### INSTRUCTIONS TO FOLLOW
Wherever an image appears in the entries, drop it and reproduce everything else exactly.

### GIVEN RECORDS
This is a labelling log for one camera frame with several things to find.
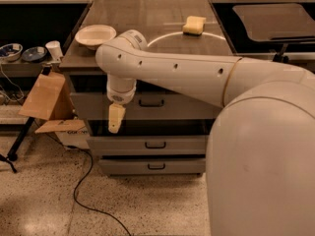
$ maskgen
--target gray drawer
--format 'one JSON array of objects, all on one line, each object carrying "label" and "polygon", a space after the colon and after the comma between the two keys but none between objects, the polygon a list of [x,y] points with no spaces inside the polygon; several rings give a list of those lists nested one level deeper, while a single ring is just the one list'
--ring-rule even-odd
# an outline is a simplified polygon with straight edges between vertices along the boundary
[{"label": "gray drawer", "polygon": [[106,175],[148,174],[202,174],[206,170],[204,158],[158,159],[158,160],[100,160]]},{"label": "gray drawer", "polygon": [[90,137],[94,155],[186,155],[205,154],[208,136]]},{"label": "gray drawer", "polygon": [[[101,92],[72,92],[70,97],[79,118],[108,119],[110,101]],[[136,94],[126,105],[128,120],[215,119],[221,109],[182,94]]]}]

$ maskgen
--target sponge
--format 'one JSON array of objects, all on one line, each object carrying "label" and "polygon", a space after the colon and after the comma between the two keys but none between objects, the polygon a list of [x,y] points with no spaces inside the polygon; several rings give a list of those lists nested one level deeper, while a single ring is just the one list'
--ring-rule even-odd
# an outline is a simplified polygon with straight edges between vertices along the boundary
[{"label": "sponge", "polygon": [[189,16],[186,21],[186,25],[183,26],[183,33],[200,35],[204,31],[204,24],[206,18]]}]

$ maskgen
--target small bowl
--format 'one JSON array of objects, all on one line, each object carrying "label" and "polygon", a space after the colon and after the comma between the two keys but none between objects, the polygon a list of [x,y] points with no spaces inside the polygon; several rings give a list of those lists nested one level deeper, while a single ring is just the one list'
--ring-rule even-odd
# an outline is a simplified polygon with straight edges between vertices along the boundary
[{"label": "small bowl", "polygon": [[0,47],[0,59],[13,62],[20,58],[23,46],[20,43],[9,43]]},{"label": "small bowl", "polygon": [[42,46],[32,47],[22,54],[22,59],[28,62],[39,63],[45,59],[47,49]]},{"label": "small bowl", "polygon": [[116,36],[116,30],[110,26],[92,25],[80,29],[75,39],[90,50],[97,50],[99,46]]}]

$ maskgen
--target white cup
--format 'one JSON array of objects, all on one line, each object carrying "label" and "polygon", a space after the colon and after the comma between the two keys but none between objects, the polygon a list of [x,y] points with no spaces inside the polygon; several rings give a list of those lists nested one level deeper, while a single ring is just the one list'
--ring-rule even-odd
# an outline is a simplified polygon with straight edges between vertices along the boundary
[{"label": "white cup", "polygon": [[53,60],[61,61],[63,57],[62,50],[60,48],[59,41],[50,41],[46,43],[46,48],[48,49]]}]

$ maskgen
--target speckled floor
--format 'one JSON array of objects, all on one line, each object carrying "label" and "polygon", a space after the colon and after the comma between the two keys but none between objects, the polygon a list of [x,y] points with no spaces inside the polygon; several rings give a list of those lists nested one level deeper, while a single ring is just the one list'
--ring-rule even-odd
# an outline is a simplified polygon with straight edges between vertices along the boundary
[{"label": "speckled floor", "polygon": [[[0,132],[1,154],[15,136]],[[0,235],[128,235],[112,217],[74,202],[90,167],[86,154],[30,130],[18,156],[17,174],[0,162]],[[78,200],[116,216],[131,235],[210,235],[205,175],[108,177],[96,163]]]}]

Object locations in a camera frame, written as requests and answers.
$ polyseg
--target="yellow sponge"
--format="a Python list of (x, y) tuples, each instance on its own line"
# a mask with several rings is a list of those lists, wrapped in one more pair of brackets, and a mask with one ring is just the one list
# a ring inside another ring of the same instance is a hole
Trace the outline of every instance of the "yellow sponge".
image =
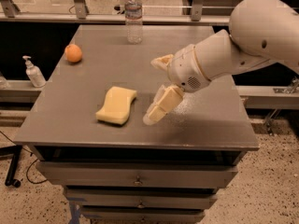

### SOLUTION FOR THIS PROBLEM
This is a labelling log for one camera frame with several things to find.
$ maskgen
--target gray drawer
--format 'one JSON array of objects, all on one line, each object carrying "label" and "polygon", a space after the colon and after the comma between the two keys but none between objects, the polygon a list of [x,y] points with no spaces inside the polygon; several rings give a list of those lists nested one level deeper, while a single ring is just the one list'
--ring-rule even-odd
# an outline is a simplified polygon with straight edges between vertices along the boundary
[{"label": "gray drawer", "polygon": [[106,175],[148,174],[202,174],[206,170],[204,158],[158,159],[158,160],[100,160]]},{"label": "gray drawer", "polygon": [[90,137],[94,155],[186,155],[205,154],[208,136]]},{"label": "gray drawer", "polygon": [[[101,92],[72,92],[70,97],[79,118],[108,119],[110,101]],[[136,94],[126,105],[128,120],[215,119],[221,109],[182,94]]]}]

$ maskgen
--target sponge
--format 'one JSON array of objects, all on one line, each object carrying "label" and "polygon", a space after the colon and after the comma between the two keys but none between objects, the polygon a list of [x,y] points with no spaces inside the polygon; several rings give a list of those lists nested one level deeper, while a single ring is just the one list'
--ring-rule even-odd
# an outline is a simplified polygon with straight edges between vertices along the boundary
[{"label": "sponge", "polygon": [[189,16],[186,21],[186,25],[183,26],[183,33],[200,35],[204,31],[204,24],[206,18]]}]

$ maskgen
--target small bowl
--format 'one JSON array of objects, all on one line, each object carrying "label" and "polygon", a space after the colon and after the comma between the two keys but none between objects, the polygon a list of [x,y] points with no spaces inside the polygon; several rings give a list of those lists nested one level deeper, while a single ring is just the one list'
--ring-rule even-odd
# an outline is a simplified polygon with straight edges between vertices along the boundary
[{"label": "small bowl", "polygon": [[0,47],[0,59],[13,62],[20,58],[23,46],[20,43],[9,43]]},{"label": "small bowl", "polygon": [[42,46],[32,47],[22,54],[22,59],[28,62],[39,63],[45,59],[47,49]]},{"label": "small bowl", "polygon": [[116,36],[116,30],[110,26],[92,25],[80,29],[75,39],[90,50],[97,50],[99,46]]}]

$ maskgen
--target white cup
--format 'one JSON array of objects, all on one line, each object carrying "label" and "polygon", a space after the colon and after the comma between the two keys but none between objects, the polygon a list of [x,y] points with no spaces inside the polygon; several rings give a list of those lists nested one level deeper, while a single ring is just the one list'
--ring-rule even-odd
# an outline is a simplified polygon with straight edges between vertices along the boundary
[{"label": "white cup", "polygon": [[53,60],[61,61],[63,57],[62,50],[60,48],[59,41],[50,41],[46,43],[46,48],[48,49]]}]

$ maskgen
--target speckled floor
--format 'one JSON array of objects, all on one line, each object carrying "label" and "polygon", a space after the colon and after the comma between the two keys but none between objects, the polygon a list of [x,y] points with no spaces inside the polygon; several rings give a list of those lists nested one level deeper, while a single ring is just the one list'
--ring-rule even-odd
# an outline is a simplified polygon with straight edges between vertices along the boundary
[{"label": "speckled floor", "polygon": [[[0,132],[1,154],[15,136]],[[0,235],[128,235],[112,217],[74,202],[90,167],[86,154],[30,130],[18,156],[17,174],[0,162]],[[78,200],[116,216],[131,235],[210,235],[205,175],[108,177],[96,163]]]}]

Object locations in a camera frame, written as requests and answers.
$ polyseg
--target="yellow sponge"
--format="a Python list of (x, y) tuples, each instance on its own line"
# a mask with several rings is a list of those lists, wrapped in one more pair of brackets, and a mask with one ring is just the one list
# a ring inside another ring of the same instance is a hole
Trace the outline of every instance of the "yellow sponge".
image =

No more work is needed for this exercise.